June 16, 2025
The New Jersey Supreme Court ruled Monday that the state attorney general's office can proceed with a grand jury investigation into decades of clergy sexual abuse. The decision ends a seven-year effort by the Diocese of Camden to prevent the state from presenting its findings to a grand jury.
New Jersey can move forward with a grand jury investigation into claims of sexual abuse by clergy with the Catholic Diocese of Camden, the state's Supreme Court ruled Monday, ending years of legal battles.
The state attorney general's office began its probe into the abuse allegations in 2018 after Pennsylvania released a grand jury report detailing decades of sexual abuse of more than 1,000 children in that state. In the seven years since, the Camden diocese has fought the release of the New Jersey Attorney General's Office's findings, mostly in sealed court proceedings, winning in some instance in lower courts.
The case became public when the New Jersey Supreme Court agreed to hear the state's appeal of a lower court's ruling in favor of the diocese. The Diocese of Camden, which is comprised of 62 parishes in Atlantic, Camden, Cape May, Cumberland, Gloucester and Salem counties, had argued state law does not allow grand juries to present findings in cases dealing with private individuals.
Then in May, the Diocese of Camden abandoned its position and stopped fighting the attorney general's plans to impanel a grand jury. Bishop Joseph A. Williams, who became the leader of the Camden diocese in March, wrote a letter to parishioners explaining that the decision was motivated by the need to regain the trust of sexual abuse victims and help them rekindle their faith in the church.
In its unanimous decision released Monday, the seven-member Supreme Court said the diocese's argument, which had already been made to the court before the church's position changed, asked the court to make a presumption about what a grand jury investigation would find.

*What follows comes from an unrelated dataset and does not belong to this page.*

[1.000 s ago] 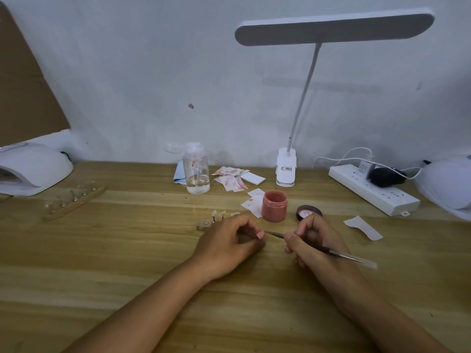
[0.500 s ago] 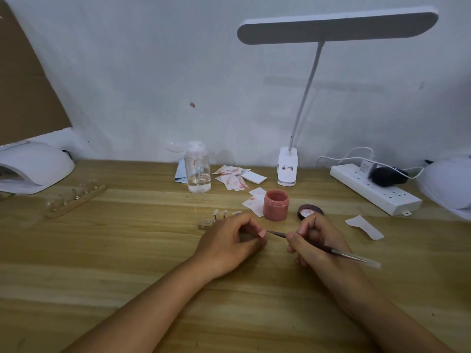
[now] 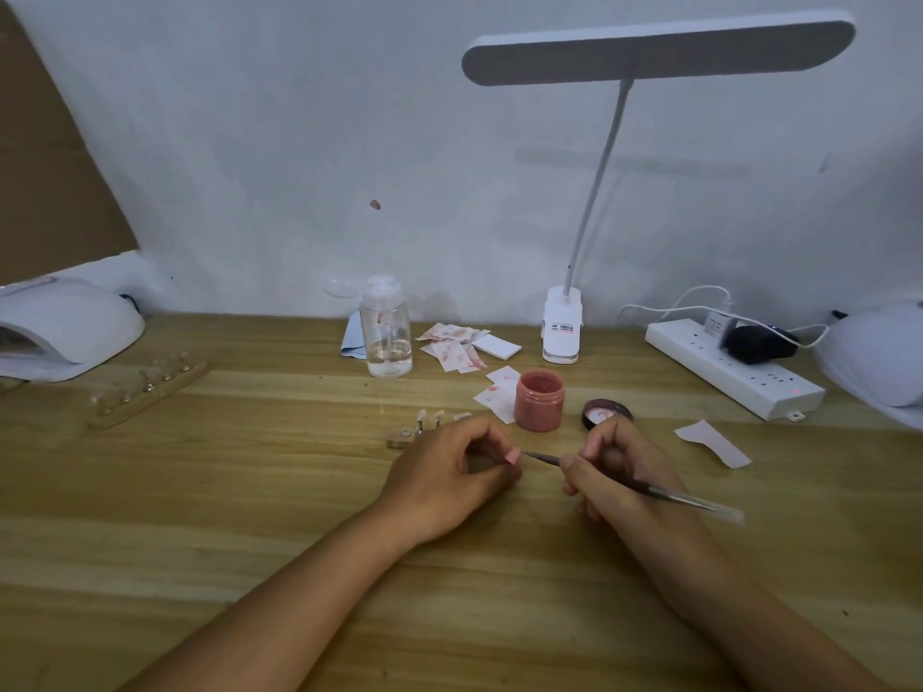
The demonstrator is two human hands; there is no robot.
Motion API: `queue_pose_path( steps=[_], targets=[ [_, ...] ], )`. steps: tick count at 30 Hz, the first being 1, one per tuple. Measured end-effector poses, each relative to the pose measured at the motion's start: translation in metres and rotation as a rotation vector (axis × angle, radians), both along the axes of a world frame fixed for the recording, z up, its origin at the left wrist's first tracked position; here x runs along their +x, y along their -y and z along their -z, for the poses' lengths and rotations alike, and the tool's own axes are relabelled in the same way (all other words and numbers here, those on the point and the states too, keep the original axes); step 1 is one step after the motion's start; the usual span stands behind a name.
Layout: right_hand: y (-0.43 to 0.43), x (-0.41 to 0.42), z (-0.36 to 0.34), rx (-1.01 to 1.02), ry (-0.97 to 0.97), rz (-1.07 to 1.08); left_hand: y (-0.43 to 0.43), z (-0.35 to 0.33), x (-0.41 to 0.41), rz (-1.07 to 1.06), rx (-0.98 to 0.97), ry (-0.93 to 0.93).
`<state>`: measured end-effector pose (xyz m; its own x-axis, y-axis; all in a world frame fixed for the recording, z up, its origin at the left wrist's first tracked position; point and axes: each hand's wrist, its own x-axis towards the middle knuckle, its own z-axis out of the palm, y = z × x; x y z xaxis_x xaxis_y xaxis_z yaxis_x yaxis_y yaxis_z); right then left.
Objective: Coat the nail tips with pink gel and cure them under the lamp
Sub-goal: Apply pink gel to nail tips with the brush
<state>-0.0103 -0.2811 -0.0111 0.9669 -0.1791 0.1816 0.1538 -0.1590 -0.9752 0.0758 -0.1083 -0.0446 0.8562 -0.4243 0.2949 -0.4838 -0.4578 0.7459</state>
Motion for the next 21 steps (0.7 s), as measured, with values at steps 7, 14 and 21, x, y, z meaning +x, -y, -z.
queue_pose_path(
  steps=[7, 14, 21],
  targets=[
    [0.0005, -0.0005, 0.0006, 0.005, 0.008, 0.005, 0.0003, 0.0011, 0.0002, 0.002, 0.01, 0.031],
    [-0.0018, 0.0004, 0.0001, 0.016, 0.002, 0.004, -0.0002, -0.0001, -0.0011, 0.026, 0.009, 0.045],
    [-0.0021, -0.0017, -0.0003, 0.018, 0.012, -0.001, 0.0001, -0.0006, -0.0018, 0.024, 0.01, 0.043]
  ],
)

"Courts cannot presume the outcome of an investigation in advance or the contents of a presentment that has not yet been written," the Supreme Court's Chief Justice Stuart Rabner wrote in the decision.
New Jersey Attorney General Matthew Platkin said the state aims to address abusive conditions that went unchecked for decades.

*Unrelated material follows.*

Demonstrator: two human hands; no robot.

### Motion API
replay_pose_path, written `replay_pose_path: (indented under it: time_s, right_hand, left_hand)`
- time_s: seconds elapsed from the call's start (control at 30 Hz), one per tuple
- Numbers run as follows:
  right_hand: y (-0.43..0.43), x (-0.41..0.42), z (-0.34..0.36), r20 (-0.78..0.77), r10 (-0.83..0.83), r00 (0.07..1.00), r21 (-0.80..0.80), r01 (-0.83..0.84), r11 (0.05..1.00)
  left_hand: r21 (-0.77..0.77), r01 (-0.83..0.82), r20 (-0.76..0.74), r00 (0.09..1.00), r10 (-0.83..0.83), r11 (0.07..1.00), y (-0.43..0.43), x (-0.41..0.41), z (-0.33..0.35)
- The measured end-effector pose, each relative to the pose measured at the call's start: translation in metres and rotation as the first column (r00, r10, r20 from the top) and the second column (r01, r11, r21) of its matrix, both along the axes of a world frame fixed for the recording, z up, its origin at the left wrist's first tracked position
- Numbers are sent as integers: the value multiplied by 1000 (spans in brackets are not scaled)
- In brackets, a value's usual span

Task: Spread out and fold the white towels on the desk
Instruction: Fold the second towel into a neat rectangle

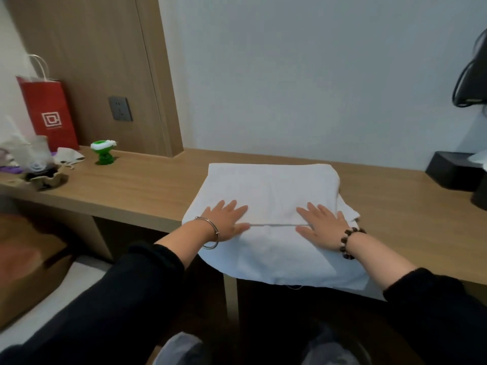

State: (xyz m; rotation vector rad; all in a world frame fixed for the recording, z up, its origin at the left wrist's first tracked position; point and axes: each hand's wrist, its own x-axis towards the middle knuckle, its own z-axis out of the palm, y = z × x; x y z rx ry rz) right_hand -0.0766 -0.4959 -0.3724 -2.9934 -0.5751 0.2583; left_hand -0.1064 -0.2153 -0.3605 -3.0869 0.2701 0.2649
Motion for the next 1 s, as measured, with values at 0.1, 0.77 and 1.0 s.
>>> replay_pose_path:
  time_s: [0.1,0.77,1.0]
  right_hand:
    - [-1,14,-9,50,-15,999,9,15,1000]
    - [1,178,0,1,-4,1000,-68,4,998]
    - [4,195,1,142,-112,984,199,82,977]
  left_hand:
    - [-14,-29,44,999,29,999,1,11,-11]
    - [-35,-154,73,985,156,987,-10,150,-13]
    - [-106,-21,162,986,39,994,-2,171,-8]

"We remain as committed today as throughout these past seven years to doing all we can to support survivors and advance the healing they deserve," Platkin said.
Mark Crawford, the New Jersey director of the Survivors Network for those Abused by Priests, praised Monday's decision.
"Decades of crimes against children will finally be exposed," Crawford told the Associated Press.
The 2018 grand jury report in Pennsylvania prompted New Jersey to reform its statute of limitations on childhood sexual abuse claims, giving victims the right to sue until they turn 55 or within seven years of determining they had been harmed by their experience of abuse. Before 2019, victims had to be younger than 20 years old or file suit within two years of recognizing the impact of abuse.
Faced with dozens of lawsuits, the Diocese of Camden reached an $87.5 million settlement with about 300 accusers of clergy sexual abuse in 2022. The deal marked one of the largest cash settlements of its kind in the United States, covering claims from victims in six counties in South Jersey.